[Extracted data entries]
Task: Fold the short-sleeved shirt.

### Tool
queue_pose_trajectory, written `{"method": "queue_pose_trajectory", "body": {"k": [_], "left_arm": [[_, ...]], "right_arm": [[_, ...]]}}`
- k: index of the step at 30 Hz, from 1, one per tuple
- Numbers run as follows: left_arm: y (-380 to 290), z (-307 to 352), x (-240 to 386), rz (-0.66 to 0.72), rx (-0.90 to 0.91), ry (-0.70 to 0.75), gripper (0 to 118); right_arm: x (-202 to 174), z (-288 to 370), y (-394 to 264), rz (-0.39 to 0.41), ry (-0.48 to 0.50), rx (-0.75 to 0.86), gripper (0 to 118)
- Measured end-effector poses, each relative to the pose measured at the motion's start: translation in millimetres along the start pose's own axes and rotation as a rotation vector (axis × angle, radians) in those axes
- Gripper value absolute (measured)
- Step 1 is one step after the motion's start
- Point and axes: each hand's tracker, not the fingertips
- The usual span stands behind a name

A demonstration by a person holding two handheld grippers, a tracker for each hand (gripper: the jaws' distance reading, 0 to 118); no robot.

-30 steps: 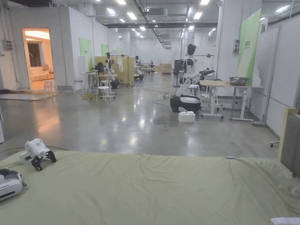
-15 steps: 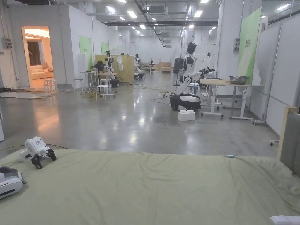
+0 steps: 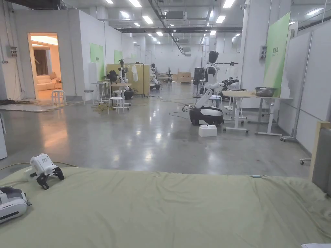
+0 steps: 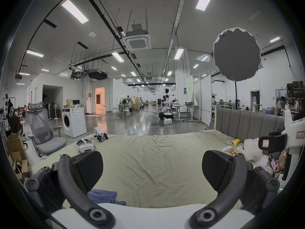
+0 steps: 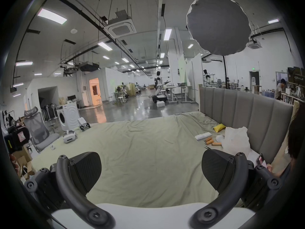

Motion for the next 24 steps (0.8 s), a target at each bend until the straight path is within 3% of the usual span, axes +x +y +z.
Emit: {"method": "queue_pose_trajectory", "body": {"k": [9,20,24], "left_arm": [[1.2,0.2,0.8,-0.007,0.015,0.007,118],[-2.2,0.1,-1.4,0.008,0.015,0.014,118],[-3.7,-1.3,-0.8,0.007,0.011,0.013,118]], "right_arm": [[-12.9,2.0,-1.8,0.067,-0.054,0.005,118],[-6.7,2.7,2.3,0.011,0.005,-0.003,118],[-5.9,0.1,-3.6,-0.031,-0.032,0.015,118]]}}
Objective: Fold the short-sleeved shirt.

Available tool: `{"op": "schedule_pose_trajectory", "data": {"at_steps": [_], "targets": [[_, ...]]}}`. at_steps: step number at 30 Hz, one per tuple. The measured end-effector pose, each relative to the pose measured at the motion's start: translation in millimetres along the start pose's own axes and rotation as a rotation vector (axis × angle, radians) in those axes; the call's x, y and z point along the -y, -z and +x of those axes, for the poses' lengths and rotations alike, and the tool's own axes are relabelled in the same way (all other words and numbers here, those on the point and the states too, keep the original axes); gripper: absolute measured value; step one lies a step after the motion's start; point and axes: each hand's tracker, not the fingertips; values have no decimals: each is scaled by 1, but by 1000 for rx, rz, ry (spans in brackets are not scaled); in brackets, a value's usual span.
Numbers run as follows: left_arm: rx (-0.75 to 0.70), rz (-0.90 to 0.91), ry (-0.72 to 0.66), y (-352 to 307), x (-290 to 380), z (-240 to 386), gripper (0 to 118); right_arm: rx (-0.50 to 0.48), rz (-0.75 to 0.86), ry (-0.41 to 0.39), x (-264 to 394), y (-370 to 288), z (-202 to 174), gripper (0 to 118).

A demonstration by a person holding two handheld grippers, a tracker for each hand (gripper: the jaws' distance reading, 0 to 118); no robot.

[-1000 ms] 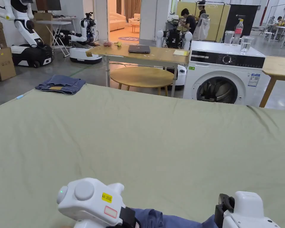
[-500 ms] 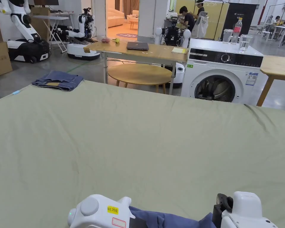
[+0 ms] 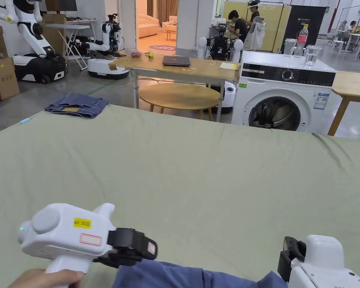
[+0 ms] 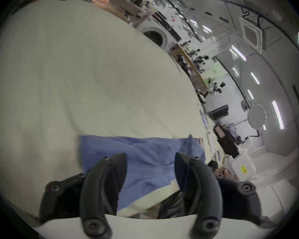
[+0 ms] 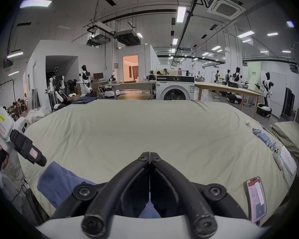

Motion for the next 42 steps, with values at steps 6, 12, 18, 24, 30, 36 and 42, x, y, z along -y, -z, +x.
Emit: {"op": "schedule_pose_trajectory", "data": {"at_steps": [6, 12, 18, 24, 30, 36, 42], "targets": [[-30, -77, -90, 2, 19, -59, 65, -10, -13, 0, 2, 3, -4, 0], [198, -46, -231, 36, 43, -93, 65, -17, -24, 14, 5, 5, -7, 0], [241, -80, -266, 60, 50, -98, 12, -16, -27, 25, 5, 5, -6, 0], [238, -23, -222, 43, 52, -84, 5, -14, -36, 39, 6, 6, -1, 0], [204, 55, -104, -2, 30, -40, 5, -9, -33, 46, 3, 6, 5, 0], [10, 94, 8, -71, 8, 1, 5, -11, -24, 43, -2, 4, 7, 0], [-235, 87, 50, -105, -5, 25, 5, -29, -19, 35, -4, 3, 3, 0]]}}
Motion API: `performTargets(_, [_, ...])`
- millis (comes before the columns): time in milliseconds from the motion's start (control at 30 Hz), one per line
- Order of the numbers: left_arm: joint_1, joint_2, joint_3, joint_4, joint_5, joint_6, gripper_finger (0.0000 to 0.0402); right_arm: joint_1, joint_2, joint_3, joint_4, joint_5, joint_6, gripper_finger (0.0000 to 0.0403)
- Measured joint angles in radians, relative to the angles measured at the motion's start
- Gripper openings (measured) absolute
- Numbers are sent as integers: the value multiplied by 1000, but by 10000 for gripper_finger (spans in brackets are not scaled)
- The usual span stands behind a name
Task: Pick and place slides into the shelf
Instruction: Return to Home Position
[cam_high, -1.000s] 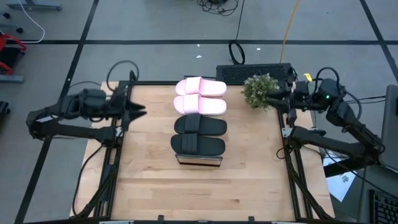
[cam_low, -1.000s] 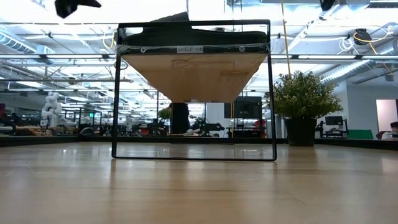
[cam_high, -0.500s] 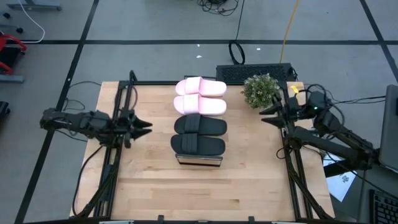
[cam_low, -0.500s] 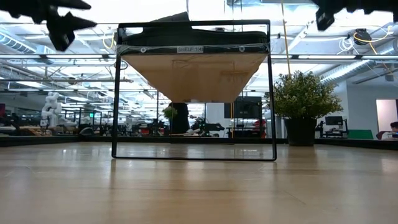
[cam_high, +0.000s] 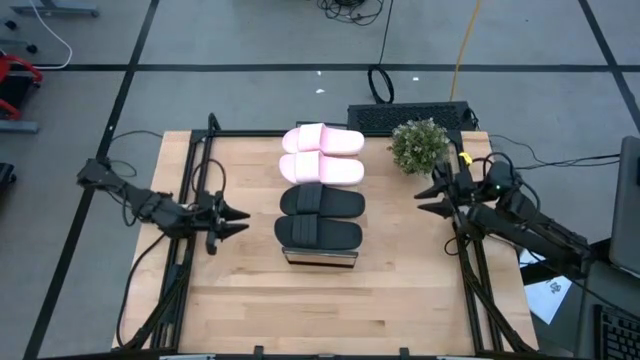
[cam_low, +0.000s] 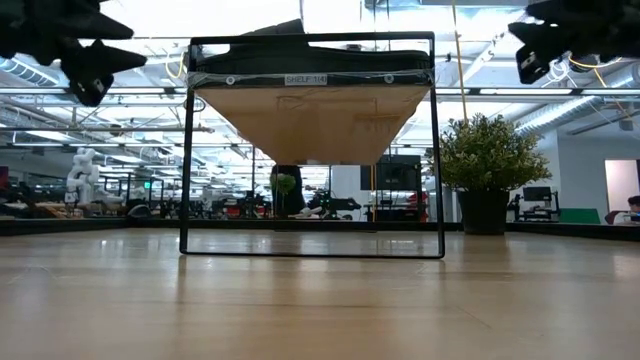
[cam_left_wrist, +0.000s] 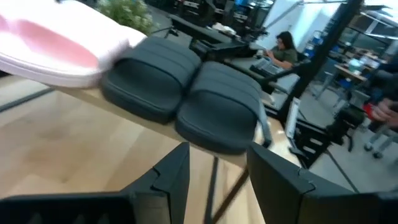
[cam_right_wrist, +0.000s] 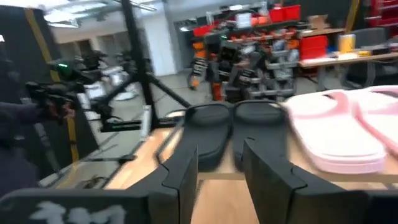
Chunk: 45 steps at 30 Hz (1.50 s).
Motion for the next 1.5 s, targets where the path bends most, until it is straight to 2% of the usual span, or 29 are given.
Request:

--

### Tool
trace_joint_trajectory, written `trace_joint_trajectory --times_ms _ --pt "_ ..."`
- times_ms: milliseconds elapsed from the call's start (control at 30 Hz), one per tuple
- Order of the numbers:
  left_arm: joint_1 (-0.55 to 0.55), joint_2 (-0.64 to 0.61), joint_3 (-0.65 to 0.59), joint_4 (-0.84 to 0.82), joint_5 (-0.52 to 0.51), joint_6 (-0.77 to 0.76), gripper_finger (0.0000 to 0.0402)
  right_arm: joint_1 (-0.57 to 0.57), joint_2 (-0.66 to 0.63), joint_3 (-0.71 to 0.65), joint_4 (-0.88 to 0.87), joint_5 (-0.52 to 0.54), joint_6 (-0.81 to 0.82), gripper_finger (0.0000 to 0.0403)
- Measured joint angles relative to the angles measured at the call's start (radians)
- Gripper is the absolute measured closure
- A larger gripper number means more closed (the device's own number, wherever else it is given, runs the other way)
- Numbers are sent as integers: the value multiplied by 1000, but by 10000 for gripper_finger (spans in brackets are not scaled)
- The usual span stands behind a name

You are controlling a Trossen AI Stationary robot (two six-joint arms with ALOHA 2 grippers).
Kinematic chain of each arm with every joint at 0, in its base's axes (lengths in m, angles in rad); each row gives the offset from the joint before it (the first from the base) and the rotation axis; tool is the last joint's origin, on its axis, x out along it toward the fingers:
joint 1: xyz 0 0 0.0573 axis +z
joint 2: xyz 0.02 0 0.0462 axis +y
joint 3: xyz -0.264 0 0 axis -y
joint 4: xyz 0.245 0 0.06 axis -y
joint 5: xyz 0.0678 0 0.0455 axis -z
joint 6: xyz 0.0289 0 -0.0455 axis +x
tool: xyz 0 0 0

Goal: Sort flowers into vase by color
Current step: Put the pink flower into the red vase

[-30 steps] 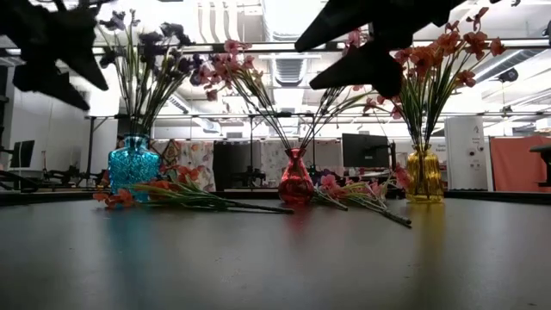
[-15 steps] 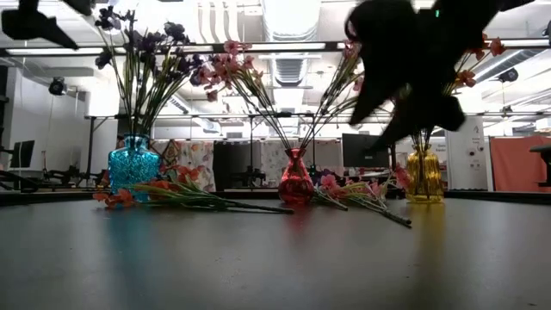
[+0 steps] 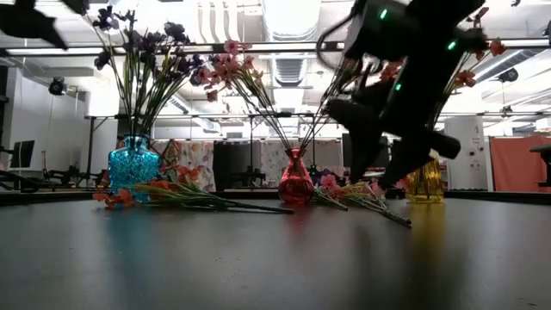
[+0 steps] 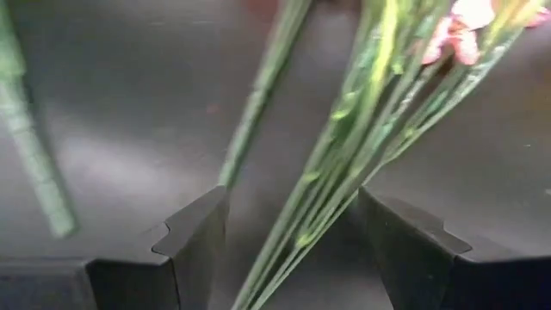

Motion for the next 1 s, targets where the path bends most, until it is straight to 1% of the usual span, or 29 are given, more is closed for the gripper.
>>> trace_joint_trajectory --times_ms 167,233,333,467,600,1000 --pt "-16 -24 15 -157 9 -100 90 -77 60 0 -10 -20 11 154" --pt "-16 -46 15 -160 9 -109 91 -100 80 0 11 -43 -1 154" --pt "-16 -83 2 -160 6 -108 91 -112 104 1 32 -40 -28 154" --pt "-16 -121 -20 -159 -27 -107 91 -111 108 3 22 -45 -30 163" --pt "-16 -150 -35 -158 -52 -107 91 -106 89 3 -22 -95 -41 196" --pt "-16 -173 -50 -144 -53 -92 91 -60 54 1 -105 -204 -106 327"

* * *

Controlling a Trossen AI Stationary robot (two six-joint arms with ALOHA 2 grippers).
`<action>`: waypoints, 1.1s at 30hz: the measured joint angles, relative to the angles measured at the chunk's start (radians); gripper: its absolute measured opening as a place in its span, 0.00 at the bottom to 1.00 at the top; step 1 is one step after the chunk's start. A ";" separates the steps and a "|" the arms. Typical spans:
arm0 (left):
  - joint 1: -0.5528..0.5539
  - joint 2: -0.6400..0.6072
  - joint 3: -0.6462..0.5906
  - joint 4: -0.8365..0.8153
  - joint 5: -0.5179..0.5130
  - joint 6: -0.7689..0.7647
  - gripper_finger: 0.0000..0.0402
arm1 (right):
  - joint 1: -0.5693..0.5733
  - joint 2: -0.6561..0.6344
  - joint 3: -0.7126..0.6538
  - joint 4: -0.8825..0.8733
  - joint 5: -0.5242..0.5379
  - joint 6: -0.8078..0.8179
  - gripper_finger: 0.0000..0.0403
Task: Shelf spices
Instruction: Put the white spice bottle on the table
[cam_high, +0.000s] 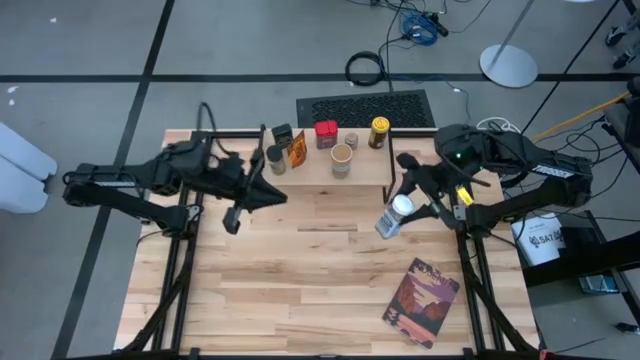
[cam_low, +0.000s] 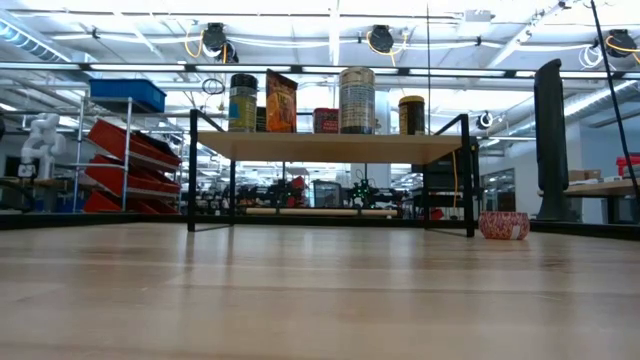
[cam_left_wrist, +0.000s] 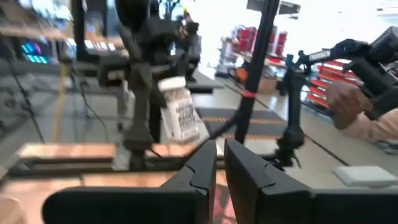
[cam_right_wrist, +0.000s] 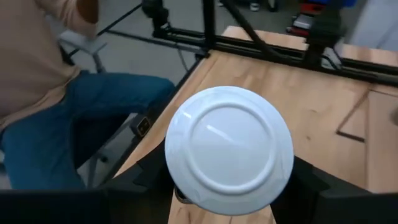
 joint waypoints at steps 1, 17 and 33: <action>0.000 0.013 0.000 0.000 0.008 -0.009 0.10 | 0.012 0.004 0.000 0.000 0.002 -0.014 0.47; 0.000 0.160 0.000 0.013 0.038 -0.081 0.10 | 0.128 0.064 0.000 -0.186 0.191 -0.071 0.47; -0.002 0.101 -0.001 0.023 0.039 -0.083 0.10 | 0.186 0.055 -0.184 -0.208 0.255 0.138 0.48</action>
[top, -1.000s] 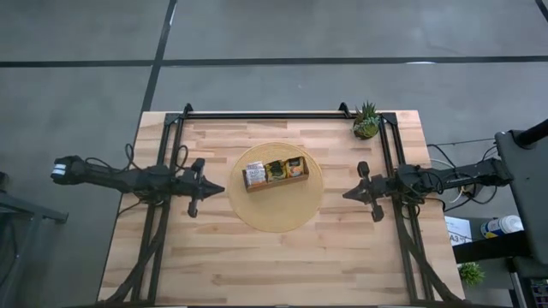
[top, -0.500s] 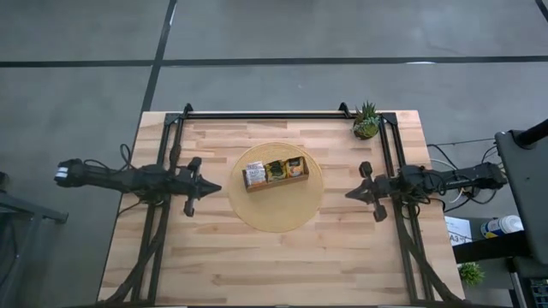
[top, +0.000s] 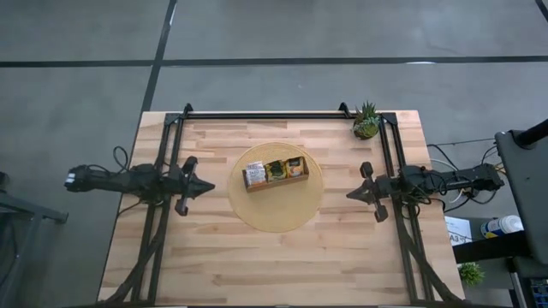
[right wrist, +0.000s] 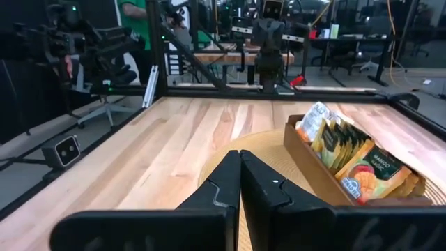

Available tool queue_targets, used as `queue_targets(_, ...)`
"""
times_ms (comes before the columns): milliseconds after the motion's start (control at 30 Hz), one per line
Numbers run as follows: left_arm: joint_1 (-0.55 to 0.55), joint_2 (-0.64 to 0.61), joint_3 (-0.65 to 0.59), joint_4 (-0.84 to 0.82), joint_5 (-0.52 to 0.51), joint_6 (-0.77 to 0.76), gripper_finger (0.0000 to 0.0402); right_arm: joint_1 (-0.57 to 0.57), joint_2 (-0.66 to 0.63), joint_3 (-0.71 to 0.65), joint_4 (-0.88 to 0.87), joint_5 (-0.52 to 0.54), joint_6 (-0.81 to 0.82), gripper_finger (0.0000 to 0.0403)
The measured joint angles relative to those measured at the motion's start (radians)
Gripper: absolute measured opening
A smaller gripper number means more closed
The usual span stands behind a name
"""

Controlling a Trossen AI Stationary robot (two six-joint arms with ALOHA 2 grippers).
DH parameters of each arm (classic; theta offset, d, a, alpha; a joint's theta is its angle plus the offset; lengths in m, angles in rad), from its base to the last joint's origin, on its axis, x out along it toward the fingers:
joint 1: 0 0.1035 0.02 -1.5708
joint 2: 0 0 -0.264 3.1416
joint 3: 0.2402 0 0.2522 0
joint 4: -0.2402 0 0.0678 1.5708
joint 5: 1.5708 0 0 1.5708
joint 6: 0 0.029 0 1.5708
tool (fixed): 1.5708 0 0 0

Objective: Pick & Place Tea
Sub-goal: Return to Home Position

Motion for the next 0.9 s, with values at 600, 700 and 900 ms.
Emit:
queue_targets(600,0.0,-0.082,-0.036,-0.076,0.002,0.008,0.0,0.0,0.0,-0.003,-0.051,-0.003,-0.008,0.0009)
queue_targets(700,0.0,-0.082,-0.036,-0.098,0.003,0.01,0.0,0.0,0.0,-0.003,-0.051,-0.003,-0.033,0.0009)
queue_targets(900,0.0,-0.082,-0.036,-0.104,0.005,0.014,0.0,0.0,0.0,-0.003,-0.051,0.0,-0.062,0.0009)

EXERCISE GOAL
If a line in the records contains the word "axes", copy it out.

OUTPUT BELOW
- Measured end-effector poses, each relative to the pose measured at the motion's start: translation in millimetres along the start pose's own axes and rotation as a rotation vector (axis × angle, radians) in those axes
- Point and axes: each hand's tracker, not the fingertips
Motion for the next 24 steps (0.8 s), a target at each bend until the straight path is within 3% of the usual span, axes +x +y +z.
Available tool: `{"op": "schedule_pose_trajectory", "data": {"at_steps": [_], "targets": [[_, ...]]}}`. at_steps: step number at 30 Hz, one per tuple. The measured end-effector pose, each relative to the pose measured at the motion's start: translation in millimetres along the start pose's own axes and rotation as a rotation vector (axis × angle, radians) in those axes; the call's x, y and z point along the -y, -z and +x of those axes, for the poses' lengths and rotations alike, and the tool's own axes are relabelled in the same way (all other words and numbers here, those on the point and the states too, keep the original axes); gripper: absolute measured value; step one lies a step after the motion's start; point and axes: each hand's tracker, not the fingertips; values have no decimals: each is scaled by 1, but by 1000 for rx, rz, ry (spans in brackets are not scaled); in brackets, a value's usual span.
Kinematic chain of each arm with every joint at 0, in its base's axes (lengths in m, angles in rad); each row gives the offset from the joint before it (the first from the base) and the rotation axis; tool is the last joint's origin, on its axis, x out along it toward the fingers:

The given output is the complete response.